Pour sa part, l’avocat de Bouneb Abderrahmane, le chauffeur de taxi accusé d’avoir bénéficié d’un crédit après dépôt de bons de caisse à l’agence BEA Yougoslavie et d’avoir signé une traite sans garantie, a déclaré que «mon mandant a été repéré par Sahraoui et Sabba et qu’il est la victime d’un complot ourdi entre ces deux personnes et Houtti Rabiâ, la chargée d’étude des dossiers de crédits à l’agence BEA Yougoslavie (entendue comme témoin dans l’affaire)». Plaidant en faveur de Khattir Khlifa, Me Youcef Karim a contesté le syllogisme utilisé par l’expert en banques, Djâfri Mokhtar, pour engager son client dans l’affaire de 4 chèques non endossables portant le cachet de la BCIA et dont le montant n’a pu être déterminé: «Khattir Khlifa connaît Addou Samir. Ce dernier connaît Ouala Rezzak.

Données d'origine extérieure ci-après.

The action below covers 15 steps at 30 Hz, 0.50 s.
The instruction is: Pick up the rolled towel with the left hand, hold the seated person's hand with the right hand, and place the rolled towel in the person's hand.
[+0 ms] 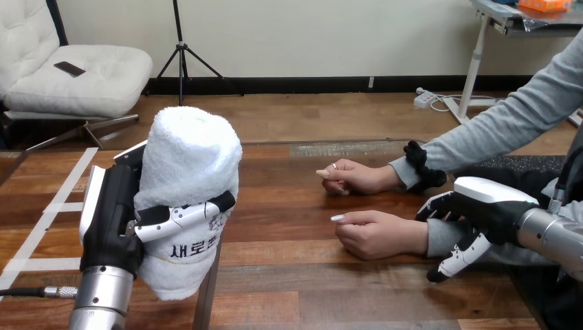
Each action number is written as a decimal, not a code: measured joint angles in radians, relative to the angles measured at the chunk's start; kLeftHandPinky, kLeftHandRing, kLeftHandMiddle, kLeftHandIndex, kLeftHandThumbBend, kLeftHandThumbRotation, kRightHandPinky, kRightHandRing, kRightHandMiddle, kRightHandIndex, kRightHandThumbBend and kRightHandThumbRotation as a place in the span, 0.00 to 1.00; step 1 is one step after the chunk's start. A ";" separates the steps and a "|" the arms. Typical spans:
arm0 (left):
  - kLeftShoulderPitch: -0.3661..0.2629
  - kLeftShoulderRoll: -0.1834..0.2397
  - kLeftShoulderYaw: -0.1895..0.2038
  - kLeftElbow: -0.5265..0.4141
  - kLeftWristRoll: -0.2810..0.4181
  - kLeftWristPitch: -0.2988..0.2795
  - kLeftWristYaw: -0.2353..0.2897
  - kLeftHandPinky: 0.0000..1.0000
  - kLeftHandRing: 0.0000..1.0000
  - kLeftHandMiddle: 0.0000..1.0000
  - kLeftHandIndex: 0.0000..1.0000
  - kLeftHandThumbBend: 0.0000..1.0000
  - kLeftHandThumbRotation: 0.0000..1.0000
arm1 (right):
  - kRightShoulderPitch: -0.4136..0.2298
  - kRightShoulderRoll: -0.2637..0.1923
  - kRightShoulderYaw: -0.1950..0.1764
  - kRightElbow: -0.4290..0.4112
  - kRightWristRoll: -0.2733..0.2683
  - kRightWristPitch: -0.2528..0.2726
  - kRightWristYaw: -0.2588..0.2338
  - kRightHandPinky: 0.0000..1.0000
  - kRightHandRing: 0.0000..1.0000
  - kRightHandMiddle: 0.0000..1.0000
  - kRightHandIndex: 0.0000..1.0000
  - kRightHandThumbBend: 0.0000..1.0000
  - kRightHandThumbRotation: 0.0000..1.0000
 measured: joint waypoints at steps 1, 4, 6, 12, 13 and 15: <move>0.000 0.000 0.000 0.000 0.000 0.000 0.000 0.29 0.33 0.38 0.40 0.60 0.00 | 0.000 0.000 0.002 0.000 0.000 0.000 0.000 0.60 0.69 0.73 0.73 1.00 0.26; 0.000 0.000 0.000 0.000 0.000 0.000 0.000 0.28 0.33 0.38 0.40 0.61 0.00 | 0.000 0.000 0.009 0.000 0.000 0.000 0.000 0.60 0.68 0.72 0.72 1.00 0.26; 0.000 0.000 0.000 0.000 0.000 0.000 0.000 0.28 0.33 0.38 0.40 0.61 0.00 | 0.000 0.000 0.012 0.000 0.000 0.001 0.000 0.59 0.67 0.72 0.72 1.00 0.26; 0.000 0.000 0.000 0.000 0.000 0.000 0.000 0.29 0.34 0.38 0.40 0.60 0.00 | 0.000 0.000 0.016 0.000 -0.001 0.001 -0.006 0.57 0.65 0.70 0.70 1.00 0.23; 0.000 0.000 0.000 0.000 0.000 0.000 0.000 0.29 0.34 0.38 0.40 0.60 0.00 | 0.000 0.000 0.017 0.000 -0.001 0.001 -0.008 0.57 0.65 0.70 0.70 1.00 0.23; 0.000 0.000 0.000 0.000 0.000 0.000 0.000 0.29 0.34 0.38 0.40 0.61 0.00 | 0.000 0.000 0.018 0.000 -0.002 0.001 -0.009 0.57 0.64 0.69 0.69 1.00 0.21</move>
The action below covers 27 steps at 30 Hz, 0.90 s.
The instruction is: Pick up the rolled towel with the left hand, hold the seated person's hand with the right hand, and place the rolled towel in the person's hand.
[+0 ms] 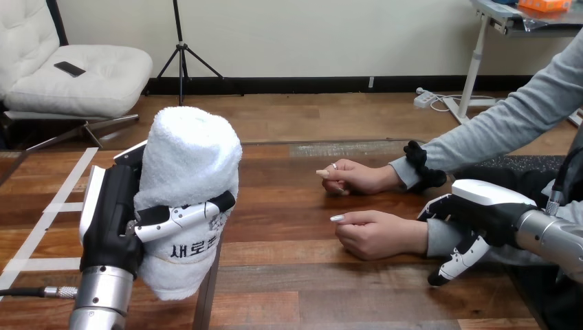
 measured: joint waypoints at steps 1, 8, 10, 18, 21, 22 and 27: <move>0.000 0.000 0.000 0.000 0.000 0.000 0.000 0.29 0.34 0.38 0.40 0.61 0.00 | 0.000 0.000 0.001 0.000 0.000 0.000 -0.001 0.56 0.64 0.69 0.69 1.00 0.21; 0.000 0.000 0.000 0.000 0.000 0.000 0.000 0.29 0.34 0.39 0.40 0.61 0.00 | 0.000 0.000 0.004 0.000 -0.012 0.001 -0.012 0.56 0.63 0.67 0.67 1.00 0.18; 0.001 0.000 0.000 0.000 0.000 0.000 0.000 0.29 0.34 0.39 0.40 0.61 0.00 | 0.000 0.000 0.005 0.000 -0.017 0.001 -0.018 0.55 0.62 0.67 0.66 1.00 0.17; 0.001 0.000 0.000 0.000 0.000 0.000 0.000 0.30 0.34 0.39 0.40 0.61 0.00 | 0.000 0.001 0.026 0.000 -0.032 0.000 -0.052 0.54 0.60 0.64 0.64 1.00 0.18; 0.001 0.000 0.000 0.000 0.000 0.000 0.000 0.30 0.34 0.39 0.40 0.61 0.00 | 0.000 0.002 0.033 0.000 -0.036 0.002 -0.063 0.54 0.60 0.64 0.63 1.00 0.18; 0.001 0.000 0.000 0.000 0.000 0.000 0.000 0.30 0.34 0.39 0.40 0.61 0.00 | 0.000 0.002 0.034 0.000 -0.037 0.003 -0.065 0.54 0.60 0.64 0.63 1.00 0.18; 0.001 0.000 0.000 0.000 0.000 0.000 0.000 0.30 0.34 0.39 0.39 0.60 0.00 | -0.002 0.005 0.040 0.000 -0.045 0.009 -0.078 0.53 0.59 0.63 0.63 0.98 0.17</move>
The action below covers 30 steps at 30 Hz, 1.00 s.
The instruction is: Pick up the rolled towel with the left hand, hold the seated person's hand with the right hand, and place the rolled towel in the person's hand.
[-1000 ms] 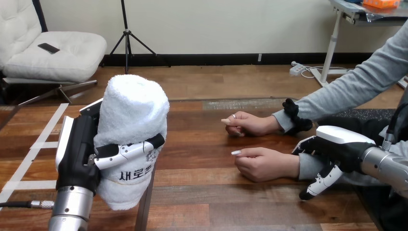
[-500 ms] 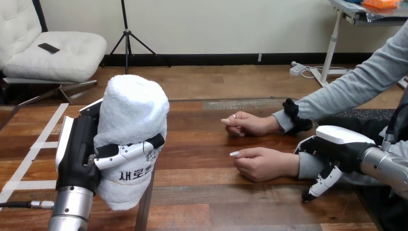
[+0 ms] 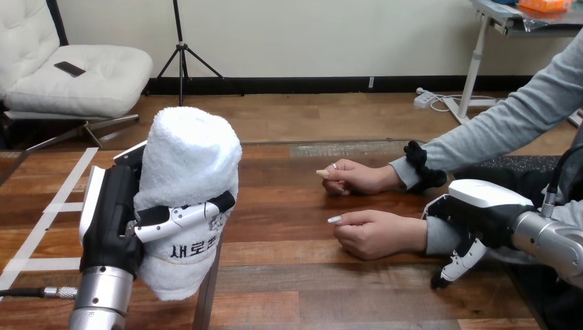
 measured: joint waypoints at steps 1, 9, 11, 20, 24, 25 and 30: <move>0.000 0.000 0.000 0.000 0.000 0.000 0.000 0.30 0.34 0.39 0.39 0.60 0.00 | 0.000 0.001 0.001 0.000 -0.003 0.001 -0.003 0.53 0.59 0.63 0.63 0.98 0.17; 0.001 0.000 0.000 0.000 0.000 0.000 -0.002 0.30 0.34 0.39 0.39 0.60 0.00 | -0.008 0.005 0.016 0.001 -0.016 -0.002 -0.029 0.47 0.53 0.57 0.58 0.95 0.14; 0.001 0.000 0.000 0.000 0.000 0.000 -0.002 0.30 0.34 0.39 0.39 0.60 0.00 | -0.009 0.007 0.021 0.002 -0.017 -0.008 -0.041 0.45 0.51 0.55 0.56 0.95 0.12; 0.010 -0.001 0.000 0.000 0.000 0.000 -0.002 0.30 0.34 0.39 0.39 0.60 0.00 | -0.011 0.034 0.028 0.021 -0.016 -0.028 -0.103 0.35 0.40 0.46 0.47 0.85 0.09; 0.012 -0.001 0.000 0.000 0.000 0.000 -0.002 0.30 0.34 0.39 0.39 0.60 0.00 | -0.011 0.034 0.028 0.023 -0.016 -0.030 -0.112 0.31 0.36 0.42 0.43 0.76 0.12; 0.012 -0.001 0.000 0.000 0.000 0.000 -0.002 0.30 0.34 0.39 0.39 0.60 0.00 | -0.011 0.034 0.028 0.024 -0.016 -0.032 -0.117 0.31 0.35 0.41 0.42 0.75 0.12; 0.020 -0.001 0.000 0.000 0.000 -0.008 -0.003 0.30 0.34 0.39 0.39 0.61 0.00 | -0.011 0.035 0.028 0.028 -0.015 -0.042 -0.135 0.28 0.33 0.39 0.40 0.65 0.17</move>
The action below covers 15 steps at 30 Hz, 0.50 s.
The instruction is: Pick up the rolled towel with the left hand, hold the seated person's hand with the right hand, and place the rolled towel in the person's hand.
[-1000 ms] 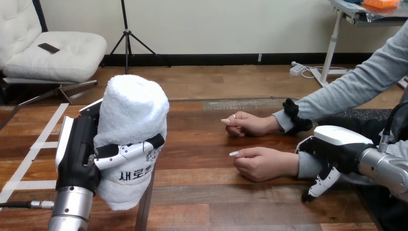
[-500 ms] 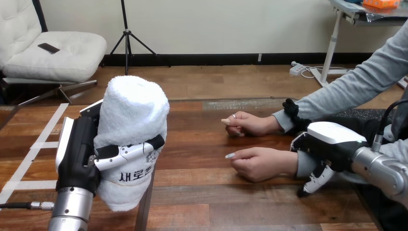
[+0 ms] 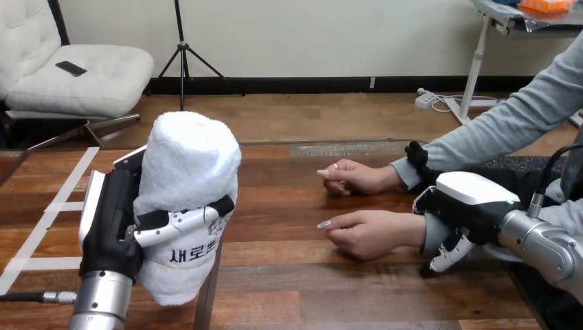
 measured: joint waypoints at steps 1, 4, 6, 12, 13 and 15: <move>0.001 0.000 0.000 0.000 0.000 -0.001 0.000 0.30 0.34 0.39 0.39 0.61 0.00 | 0.000 0.000 0.000 0.000 0.000 -0.001 -0.001 0.28 0.32 0.39 0.40 0.64 0.18; 0.005 -0.001 -0.001 0.000 0.000 -0.004 0.000 0.30 0.34 0.39 0.39 0.61 0.00 | 0.000 0.001 0.000 0.001 0.000 -0.006 -0.007 0.27 0.32 0.38 0.39 0.61 0.19; 0.007 -0.001 -0.001 0.000 0.000 -0.004 0.000 0.30 0.34 0.39 0.39 0.61 0.00 | 0.000 0.001 0.000 0.003 0.001 -0.013 -0.012 0.26 0.31 0.38 0.39 0.60 0.20; 0.013 -0.003 -0.001 0.000 -0.001 -0.004 -0.001 0.29 0.34 0.39 0.39 0.61 0.00 | 0.000 0.001 0.000 0.005 0.003 -0.031 -0.026 0.26 0.31 0.38 0.40 0.55 0.23; 0.013 -0.004 -0.001 0.000 -0.001 -0.004 -0.001 0.29 0.34 0.39 0.39 0.61 0.00 | 0.000 0.001 0.000 0.005 0.003 -0.032 -0.028 0.27 0.31 0.38 0.40 0.54 0.23; 0.014 -0.005 -0.001 0.000 -0.001 -0.004 -0.002 0.29 0.34 0.38 0.40 0.60 0.00 | 0.000 0.001 0.000 0.005 0.003 -0.034 -0.030 0.27 0.32 0.38 0.40 0.53 0.23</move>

Donc, Khattir Khlifa connaît Ouala Rezzak». Pis encore, selon cet avocat, «il y a, parmi les témoins qui ont déposé à la barre, certains qui devaient avoir une place au box des accusés». Me Youcef Karim avait ouvert sa plaidoirie par une conclusion d’ordre juridique qui veut que le tribunal doive systématiquement répondre par «non» à la question principale qu’il doit se poser aux délibérations, et ce, étant donné que les accusés sont poursuivis conformément à la nouvelle loi 06-01 du 20 février 2006 sur la prévention et la lutte contre la corruption. Une requête a été versée par cet avocat à cet effet. L’audience a été levée à midi tapante. Elle se poursuivra aujourd’hui avec les plaidoiries des autres avocats de la défense.